SLIPKNOT's JOEY JORDISON: How I Found Musicians For SCAR THE MARTYR Project

SLIPKNOT's JOEY JORDISON: How I Found Musicians For SCAR THE MARTYR Project

Peter Hodgson of IHeartGuitarBlog.com recently conducted an interview with SLIPKNOT and SCAR THE MARTYR drummer Joey Jordison. A couple of excerpts from the chat follow below.

IHeartGuitarBlog.com: How did [SCAR THE MARTYR] come about? At which point did you realize, "Whoa… I have a band"?

Joey: I was accumulating so much material between bands and during off time from SLIPKNOT. On and on, I just started stacking material and I started getting so much that I was like, "Man, I need to get this on. I need to do more than just demo riffs." So I booked time up at the same studio where we did [SLIPKNOT's] "All Hope Is Gone". I think my first session was seven songs, then I came home and SLIPKNOT went on tour. I came back, booked more time, went up and demoed another eight or nine. And when I got in there, I wasn't just demoing: I had demos at home. What I was doing was I started making an album to myself, y'know? I was writing this record but I didn't have a home for it. I didn't have players, I didn't have a record label. All I had was a blueprint idea and I just started recording. So when I got home I was just, like, "I want to go and make a record. I want to make a band. It's too good to just sit here." That's when I started looking for members to complete the band.

IHeartGuitarBlog.com: So how did you get these guys? Jed Simon is a monster and it's great to have him in the mix.

Joey: If you rewind, like, five minutes ago I had his guitar right in my face! Well, first of all when I was, like, "I want to make a record," first thing I did was look for a vocalist. And I tried out a bunch of people from a bunch of demos. I sent them a song and had them put a vocal on it, and I went through, I dunno, about ten guys. And a lot of them were good but it wasn't what I was totally looking for.

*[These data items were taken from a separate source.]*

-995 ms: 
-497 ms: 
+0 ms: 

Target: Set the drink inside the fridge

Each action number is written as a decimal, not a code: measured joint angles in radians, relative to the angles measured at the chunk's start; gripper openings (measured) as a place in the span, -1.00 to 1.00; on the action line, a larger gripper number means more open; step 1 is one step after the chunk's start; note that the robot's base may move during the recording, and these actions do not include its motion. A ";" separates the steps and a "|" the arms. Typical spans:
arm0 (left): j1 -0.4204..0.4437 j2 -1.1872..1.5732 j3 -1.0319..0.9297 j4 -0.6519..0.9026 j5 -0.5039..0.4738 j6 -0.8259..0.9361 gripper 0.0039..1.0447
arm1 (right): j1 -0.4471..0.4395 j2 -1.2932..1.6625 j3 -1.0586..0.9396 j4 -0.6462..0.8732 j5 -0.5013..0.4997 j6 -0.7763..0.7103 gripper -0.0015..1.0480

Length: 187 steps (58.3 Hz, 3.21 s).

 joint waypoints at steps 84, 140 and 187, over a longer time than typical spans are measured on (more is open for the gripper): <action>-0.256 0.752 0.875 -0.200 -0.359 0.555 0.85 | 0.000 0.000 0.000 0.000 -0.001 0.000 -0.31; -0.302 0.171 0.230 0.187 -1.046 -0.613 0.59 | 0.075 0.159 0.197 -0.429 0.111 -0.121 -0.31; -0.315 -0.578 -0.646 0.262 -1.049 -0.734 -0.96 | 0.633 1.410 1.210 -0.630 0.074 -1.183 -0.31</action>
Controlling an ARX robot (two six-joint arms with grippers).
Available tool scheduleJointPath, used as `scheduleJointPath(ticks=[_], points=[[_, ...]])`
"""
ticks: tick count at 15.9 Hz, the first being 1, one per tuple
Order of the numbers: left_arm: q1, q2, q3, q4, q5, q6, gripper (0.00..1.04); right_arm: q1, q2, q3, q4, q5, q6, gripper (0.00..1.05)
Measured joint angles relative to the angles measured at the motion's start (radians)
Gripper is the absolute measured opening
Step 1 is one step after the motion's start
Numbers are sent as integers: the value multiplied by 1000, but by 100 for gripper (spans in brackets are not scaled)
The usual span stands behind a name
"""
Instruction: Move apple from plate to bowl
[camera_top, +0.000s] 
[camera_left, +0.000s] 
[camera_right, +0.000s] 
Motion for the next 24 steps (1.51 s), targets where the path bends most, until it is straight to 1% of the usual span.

And a mutual friend of mine and Henry's [Derek Bonner; BLOOD PROMISE], James Murphy, got me in touch with Henry. I called him on the phone and went through the whole thing about the project, the style, and I sent him "Dark Ages", "Blood Host", "My Retribution", "Never Forgive Never Forget", "Soul Disintegration" and "Last Night On Earth", and I was figuring he'd get back to me whenever, and I was in the studio literally the next day and he sent me rough ideas. First of all, I loved his work ethic and his fire. But then I listened to it, and I'm, like, "Fucking perfect." Exactly what I was looking for. It was like finding a needle in a haystack with this guy. So I sent him the rest of my demos and we just started working day in, day out, just via e-mail, and then we set time. I talked to the label, sent them the demos and they said, "Absolutely, let's make a record." So we set a date and got in there.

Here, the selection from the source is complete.